The plan, which officials stress would be voluntary, has shocked many in Bay St. Louis, which is struggling to rebuild after Katrina. Residents say they had no idea that while they were taking out loans and investing their savings to rebuild their homes, federal officials were drawing up proposals to erase more than half of the city's land mass.

"It's just aggravating," said Desiree Clark, 28, a nursing student whose almost-rebuilt house on pilings is waiting only to be covered in vinyl siding. "If we had known there was going to be a buyout, would we have shoveled all that mud out of our home?"

In 2005, Congress asked the Corps of Engineers to assess how to protect coastal Mississippi from damage by hurricanes and other storms and saltwater intrusion, as well as ways to preserve fish and wildlife and prevent erosion.

Most Mississippi homeowners, however, did not learn about the project until last month, when the corps held a public meeting in Bay St.
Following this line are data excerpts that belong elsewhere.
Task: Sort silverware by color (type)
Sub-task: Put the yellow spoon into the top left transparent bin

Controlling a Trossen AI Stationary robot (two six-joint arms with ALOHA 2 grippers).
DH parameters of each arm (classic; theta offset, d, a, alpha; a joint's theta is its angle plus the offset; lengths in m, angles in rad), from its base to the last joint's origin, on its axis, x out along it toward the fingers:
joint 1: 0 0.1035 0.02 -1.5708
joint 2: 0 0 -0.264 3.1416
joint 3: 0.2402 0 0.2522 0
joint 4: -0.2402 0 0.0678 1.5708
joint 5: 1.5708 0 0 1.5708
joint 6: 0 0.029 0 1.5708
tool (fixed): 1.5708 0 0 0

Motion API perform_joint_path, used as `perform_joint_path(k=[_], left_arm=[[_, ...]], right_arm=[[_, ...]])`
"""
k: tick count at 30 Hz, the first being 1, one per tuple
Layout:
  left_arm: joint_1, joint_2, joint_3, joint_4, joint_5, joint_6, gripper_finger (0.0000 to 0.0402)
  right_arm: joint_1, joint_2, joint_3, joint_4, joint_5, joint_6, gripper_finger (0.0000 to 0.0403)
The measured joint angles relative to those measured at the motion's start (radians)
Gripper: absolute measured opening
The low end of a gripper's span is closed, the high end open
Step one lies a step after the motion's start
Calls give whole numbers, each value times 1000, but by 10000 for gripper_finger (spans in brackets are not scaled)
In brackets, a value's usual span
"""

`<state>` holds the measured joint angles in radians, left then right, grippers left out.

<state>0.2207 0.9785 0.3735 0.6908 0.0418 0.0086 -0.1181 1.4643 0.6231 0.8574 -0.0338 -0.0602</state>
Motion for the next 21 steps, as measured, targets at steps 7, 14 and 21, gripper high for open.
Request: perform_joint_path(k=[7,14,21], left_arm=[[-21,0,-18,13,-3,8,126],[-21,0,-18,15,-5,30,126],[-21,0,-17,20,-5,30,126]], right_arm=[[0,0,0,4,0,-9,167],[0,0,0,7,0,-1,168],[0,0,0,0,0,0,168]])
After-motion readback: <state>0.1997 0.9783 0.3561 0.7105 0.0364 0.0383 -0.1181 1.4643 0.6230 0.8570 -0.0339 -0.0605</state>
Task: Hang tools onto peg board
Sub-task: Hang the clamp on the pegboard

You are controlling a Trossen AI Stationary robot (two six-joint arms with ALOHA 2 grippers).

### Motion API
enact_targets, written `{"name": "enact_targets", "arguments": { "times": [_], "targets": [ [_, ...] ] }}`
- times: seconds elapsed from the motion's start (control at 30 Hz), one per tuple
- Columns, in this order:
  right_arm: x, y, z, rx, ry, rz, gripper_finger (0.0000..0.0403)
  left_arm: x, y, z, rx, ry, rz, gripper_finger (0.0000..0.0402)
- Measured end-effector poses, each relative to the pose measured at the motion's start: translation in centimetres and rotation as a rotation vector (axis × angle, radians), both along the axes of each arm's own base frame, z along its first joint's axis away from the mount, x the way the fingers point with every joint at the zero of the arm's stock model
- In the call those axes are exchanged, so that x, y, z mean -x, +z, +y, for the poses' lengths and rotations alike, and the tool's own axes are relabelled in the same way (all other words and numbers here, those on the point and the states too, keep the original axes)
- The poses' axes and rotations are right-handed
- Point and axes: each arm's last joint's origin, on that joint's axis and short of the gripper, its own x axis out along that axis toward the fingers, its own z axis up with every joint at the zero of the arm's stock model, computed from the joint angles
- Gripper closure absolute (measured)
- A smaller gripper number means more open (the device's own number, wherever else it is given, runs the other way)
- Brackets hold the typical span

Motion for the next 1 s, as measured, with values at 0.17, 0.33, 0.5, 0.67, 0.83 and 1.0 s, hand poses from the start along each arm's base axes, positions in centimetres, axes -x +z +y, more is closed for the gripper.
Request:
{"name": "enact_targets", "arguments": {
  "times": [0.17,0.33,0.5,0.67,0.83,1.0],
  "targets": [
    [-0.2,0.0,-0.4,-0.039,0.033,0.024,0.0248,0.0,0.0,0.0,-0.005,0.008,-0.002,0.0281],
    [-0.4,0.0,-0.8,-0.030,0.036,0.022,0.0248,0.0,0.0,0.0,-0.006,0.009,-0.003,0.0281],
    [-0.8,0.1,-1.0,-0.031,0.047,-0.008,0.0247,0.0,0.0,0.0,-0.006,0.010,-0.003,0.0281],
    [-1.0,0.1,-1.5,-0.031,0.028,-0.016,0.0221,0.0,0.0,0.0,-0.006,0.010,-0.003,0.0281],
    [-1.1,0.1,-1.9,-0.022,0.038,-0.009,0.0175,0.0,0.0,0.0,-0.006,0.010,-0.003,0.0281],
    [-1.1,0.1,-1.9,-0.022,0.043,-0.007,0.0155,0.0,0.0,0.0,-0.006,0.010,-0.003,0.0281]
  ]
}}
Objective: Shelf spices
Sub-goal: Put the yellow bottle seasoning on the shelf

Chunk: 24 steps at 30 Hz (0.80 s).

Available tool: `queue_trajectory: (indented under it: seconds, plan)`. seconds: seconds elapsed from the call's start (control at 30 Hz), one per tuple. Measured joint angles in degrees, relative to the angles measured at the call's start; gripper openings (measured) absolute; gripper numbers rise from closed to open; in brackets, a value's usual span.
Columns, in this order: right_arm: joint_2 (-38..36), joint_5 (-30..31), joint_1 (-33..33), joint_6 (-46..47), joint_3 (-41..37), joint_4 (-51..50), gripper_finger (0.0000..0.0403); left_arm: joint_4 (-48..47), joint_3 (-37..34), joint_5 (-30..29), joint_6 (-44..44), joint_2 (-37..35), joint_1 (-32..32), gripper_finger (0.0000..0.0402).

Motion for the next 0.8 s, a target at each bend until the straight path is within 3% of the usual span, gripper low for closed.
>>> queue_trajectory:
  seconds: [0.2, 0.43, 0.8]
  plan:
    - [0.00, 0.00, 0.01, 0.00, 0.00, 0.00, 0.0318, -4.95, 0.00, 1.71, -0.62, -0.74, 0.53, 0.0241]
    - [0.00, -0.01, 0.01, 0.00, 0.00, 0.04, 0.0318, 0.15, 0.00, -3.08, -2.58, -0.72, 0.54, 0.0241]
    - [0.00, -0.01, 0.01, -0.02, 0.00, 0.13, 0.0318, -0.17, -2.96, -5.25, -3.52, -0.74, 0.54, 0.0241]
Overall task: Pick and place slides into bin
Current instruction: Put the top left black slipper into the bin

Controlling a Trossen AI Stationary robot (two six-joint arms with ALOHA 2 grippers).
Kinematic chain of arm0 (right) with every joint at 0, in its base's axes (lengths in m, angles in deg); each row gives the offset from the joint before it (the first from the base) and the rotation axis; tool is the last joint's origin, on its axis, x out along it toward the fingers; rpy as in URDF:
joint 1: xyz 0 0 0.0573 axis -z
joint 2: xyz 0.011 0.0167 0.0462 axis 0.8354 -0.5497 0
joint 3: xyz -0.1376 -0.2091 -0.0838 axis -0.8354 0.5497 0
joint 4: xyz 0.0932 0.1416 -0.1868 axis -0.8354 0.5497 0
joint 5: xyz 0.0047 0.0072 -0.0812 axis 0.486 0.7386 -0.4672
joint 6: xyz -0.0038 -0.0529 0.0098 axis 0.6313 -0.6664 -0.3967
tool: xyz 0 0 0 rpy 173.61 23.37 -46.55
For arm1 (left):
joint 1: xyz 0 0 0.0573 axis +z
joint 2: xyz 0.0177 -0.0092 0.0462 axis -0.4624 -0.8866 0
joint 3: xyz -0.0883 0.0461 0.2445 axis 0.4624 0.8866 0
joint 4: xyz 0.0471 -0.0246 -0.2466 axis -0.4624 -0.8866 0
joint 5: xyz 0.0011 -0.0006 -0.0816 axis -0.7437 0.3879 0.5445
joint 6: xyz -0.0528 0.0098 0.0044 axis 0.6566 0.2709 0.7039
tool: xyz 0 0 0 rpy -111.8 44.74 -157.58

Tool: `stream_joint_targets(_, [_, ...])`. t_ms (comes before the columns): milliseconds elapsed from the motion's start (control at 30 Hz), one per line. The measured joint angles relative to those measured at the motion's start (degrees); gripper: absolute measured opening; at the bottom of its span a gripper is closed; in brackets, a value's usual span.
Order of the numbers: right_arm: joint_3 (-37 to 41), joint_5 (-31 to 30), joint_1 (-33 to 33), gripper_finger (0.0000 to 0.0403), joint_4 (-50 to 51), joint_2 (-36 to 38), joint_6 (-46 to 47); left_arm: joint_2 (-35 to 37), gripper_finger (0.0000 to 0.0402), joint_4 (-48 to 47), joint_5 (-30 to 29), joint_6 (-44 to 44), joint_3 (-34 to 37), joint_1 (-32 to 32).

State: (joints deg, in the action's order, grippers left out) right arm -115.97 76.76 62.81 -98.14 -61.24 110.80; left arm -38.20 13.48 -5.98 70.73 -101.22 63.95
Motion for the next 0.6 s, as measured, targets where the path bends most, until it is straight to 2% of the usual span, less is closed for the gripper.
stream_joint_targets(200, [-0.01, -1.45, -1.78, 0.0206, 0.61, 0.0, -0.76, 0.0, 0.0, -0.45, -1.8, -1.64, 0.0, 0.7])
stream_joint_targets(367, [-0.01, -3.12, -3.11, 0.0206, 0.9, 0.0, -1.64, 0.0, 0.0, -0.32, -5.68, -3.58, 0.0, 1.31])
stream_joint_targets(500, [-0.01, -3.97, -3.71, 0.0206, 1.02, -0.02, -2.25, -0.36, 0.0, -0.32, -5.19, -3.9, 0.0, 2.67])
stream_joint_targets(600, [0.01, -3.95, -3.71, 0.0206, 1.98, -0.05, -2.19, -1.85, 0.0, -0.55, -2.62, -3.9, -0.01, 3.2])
Louis. Corps officials are now scrambling to win support from local civic leaders before they submit the $10-billion project to Congress at the end of the year.

Some experts are advocating a full-scale retreat from the nation's shorelines, but corps officials say there is no current plan to extend the project to other regions.

"Ultimately, a retreat is our only solution," said Orrin H. Pilkey Jr., director of the Program for the Study of Developed Shorelines at Duke University in Durham, N.C. He said the coast is eroding, sea levels are rising and there is growing concern -- though no scientific consensus -- that hurricanes may be becoming more forceful.

While the risk of coastal disasters is greatest on the Gulf and southern Atlantic coasts because of the low topography and strong risk of hurricanes, experts say rising sea levels will eventually affect the entire U.S. shoreline.

A 2000 study by the Federal Emergency Management Agency estimated that by 2060, erosion could wipe out one of every four homes within 500 feet of U.S. coasts.

Gary Griggs, professor of earth and planetary sciences at UC Santa Cruz, said that in California, particularly vulnerable "hot spots" include north San Diego County, where beaches are narrow and cliffs are heavily developed. He added that similar risks are posed in Malibu, where people live right on the beach.

Experts say a retreat, however, does not have to mean a mass federal buyout. Another potential option is for the government to stop allowing those who live along the coast to rebuild their homes after hurricanes and storms.

Many in Bay St. Louis argue that instead of urging people to leave, federal officials should help build stronger and more elevated structures that can withstand powerful winds and floods.

"They're pushing the panic button" because of Katrina, said James C. Thriffiley III, president of the Bay St. Louis City Council. "They're taking this one event -- the worst possible catastrophic hurricane -- and basing every decision in this town on it."

Facing such a volatile and far-reaching issue as coastal development, Congress will likely not end up approving the corps' plan to buy out so many homes along the Mississippi Gulf Coast, Thriffiley and other local officials say. Residents, they say, did not greet corps representatives warmly at the September public hearing in Bay St. Louis.

Yet Thriffiley worries that mere talk of a buyout is stalling the city's rebuilding effort: Homeowners are wondering whether to continue repairing homes that may eventually be torn down. Business people are reconsidering plans for new restaurants and stores. Investors are pulling out of construction projects.

"The entire community is now in limbo," he said.